Neural network categorization: Do they always have to have one label per training data


In all the examples of categorization with neural networks that I have seen, they all have training data that has one category as the predominant category or the label for each input data.

Can you feed training data that has more than one label. Eg: a picture with a "cat" and a "mouse".

I understand (maybe wrong) that if you use softmax for probability/prediction at the output layer, it tends to try and select one (maximize discerning power). I'm guessing this would hurt/prevent learning and predicting multiple labels with input data.

Is there any approach/architecture of NN where there are multiple labels in training data and multiple outputs predictions are made ? or is that already the case and I missed some vital understanding. Please clarify.


Solution

  • Most examples have one class per input, so no you haven't missed anything. It is however possible to do multi-class classification, which is sometimes called joint classification in the literature.

    The naive implementation you suggested with a softmax will struggle as the outputs on the final layer have to add up to 1, so the more classes you have the harder it is to figure out what the network is trying to say.

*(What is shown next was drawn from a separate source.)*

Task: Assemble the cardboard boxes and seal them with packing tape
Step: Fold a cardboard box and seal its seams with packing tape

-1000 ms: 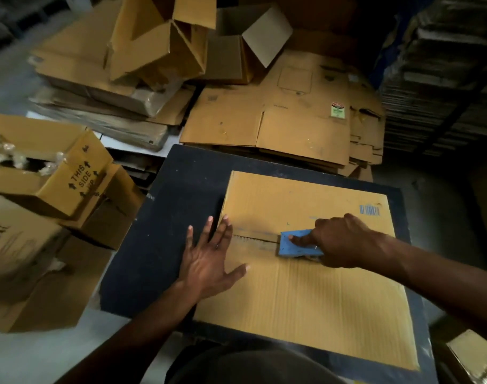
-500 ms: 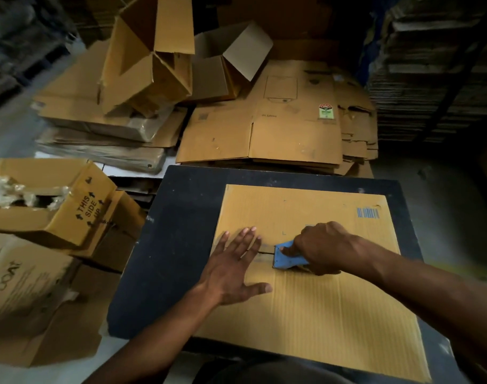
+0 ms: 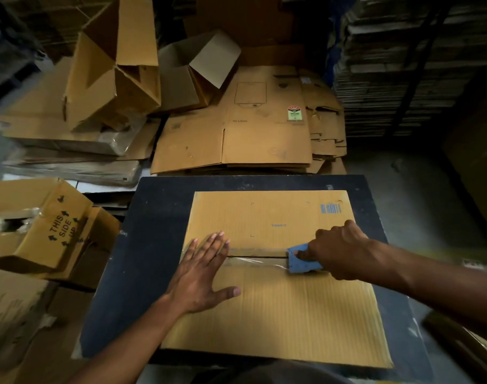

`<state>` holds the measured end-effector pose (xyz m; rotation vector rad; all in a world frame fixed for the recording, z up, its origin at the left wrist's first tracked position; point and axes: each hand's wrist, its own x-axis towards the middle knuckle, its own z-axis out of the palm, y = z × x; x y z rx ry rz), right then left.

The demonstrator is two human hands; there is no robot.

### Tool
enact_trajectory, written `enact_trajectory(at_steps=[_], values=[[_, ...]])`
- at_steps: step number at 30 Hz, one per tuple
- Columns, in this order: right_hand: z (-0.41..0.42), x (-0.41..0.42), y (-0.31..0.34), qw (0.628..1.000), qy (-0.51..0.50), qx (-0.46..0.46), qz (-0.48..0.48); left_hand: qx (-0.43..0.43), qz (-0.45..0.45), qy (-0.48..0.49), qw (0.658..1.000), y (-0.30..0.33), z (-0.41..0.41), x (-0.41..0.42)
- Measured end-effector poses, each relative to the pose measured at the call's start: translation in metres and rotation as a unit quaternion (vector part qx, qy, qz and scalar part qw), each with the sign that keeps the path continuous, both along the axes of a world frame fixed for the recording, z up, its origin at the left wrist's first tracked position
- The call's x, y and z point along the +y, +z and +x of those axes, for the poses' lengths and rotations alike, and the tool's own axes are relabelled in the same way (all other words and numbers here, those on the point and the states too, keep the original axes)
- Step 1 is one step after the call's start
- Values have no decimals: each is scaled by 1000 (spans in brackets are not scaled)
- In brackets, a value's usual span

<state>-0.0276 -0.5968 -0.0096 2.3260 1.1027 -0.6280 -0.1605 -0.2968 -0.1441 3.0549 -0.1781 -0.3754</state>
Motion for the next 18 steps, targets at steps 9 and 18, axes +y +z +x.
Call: enact_trajectory(at_steps=[9,18], values=[[12,-5,6,999,38,-2,10,-12,9,-10,1000,-2,0,0],[24,-10,-17,997,62,39,27,56,27,1,998,17,7,-57]])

    You can change the architecture to achieve what you want however. For each class you could have a binary softmax classifier which branches off from the penultimate layer or you can use a sigmoid, which doesn't have to add up to one (even though each neuron outputs between 0 and 1). Note using a sigmoid might make training more difficult.

    Alternatively you could train multiple networks for each class and then combine them into one classification system at the end. It depends on how complex your envisioned task is.